* [Directions]:
Write out exactly the line containing "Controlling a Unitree" and all lines that come after it in the listing below, through the very last one.

START Data excerpt

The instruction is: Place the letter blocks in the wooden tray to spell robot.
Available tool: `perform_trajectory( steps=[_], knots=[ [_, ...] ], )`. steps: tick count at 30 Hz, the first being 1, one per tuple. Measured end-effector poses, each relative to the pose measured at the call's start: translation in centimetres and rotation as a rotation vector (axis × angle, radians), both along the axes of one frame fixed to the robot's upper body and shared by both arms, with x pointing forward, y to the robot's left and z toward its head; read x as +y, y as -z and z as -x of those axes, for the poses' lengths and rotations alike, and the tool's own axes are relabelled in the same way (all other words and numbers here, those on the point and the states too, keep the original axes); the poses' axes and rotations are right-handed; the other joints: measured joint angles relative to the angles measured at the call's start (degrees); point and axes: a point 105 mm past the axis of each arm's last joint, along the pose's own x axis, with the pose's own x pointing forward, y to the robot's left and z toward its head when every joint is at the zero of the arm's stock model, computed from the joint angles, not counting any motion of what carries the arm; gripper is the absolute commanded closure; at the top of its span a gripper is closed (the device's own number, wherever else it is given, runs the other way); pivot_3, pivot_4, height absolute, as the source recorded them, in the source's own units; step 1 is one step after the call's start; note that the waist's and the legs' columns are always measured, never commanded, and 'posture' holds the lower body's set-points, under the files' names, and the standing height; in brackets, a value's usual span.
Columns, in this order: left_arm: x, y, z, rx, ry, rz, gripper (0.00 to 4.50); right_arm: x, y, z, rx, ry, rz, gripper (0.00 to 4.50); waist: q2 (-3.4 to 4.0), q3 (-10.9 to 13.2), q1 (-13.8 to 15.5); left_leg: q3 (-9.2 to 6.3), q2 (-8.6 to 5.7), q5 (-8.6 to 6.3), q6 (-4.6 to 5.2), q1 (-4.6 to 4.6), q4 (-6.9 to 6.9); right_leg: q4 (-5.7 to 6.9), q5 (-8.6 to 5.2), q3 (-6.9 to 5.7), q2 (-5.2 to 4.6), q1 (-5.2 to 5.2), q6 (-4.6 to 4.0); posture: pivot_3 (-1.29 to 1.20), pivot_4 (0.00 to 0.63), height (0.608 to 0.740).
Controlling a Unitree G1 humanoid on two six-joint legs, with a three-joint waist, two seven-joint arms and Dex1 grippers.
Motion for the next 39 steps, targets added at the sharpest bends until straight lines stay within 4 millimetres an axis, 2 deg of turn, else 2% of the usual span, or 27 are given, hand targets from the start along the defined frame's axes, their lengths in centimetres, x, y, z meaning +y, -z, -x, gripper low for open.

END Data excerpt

* [Answer space]:
Controlling a Unitree G1 humanoid on two six-joint legs, with a three-joint waist, two seven-joint arms and Dex1 grippers.
Motion for the next 39 steps, targets added at the sharpest bends until straight lines stay within 4 millimetres an axis, 2 deg of turn, else 2% of the usual span, or 27 are given, hand targets from the start along the defined frame's axes, their lengths in centimetres, x, y, z meaning +y, -z, -x, gripper low for open.

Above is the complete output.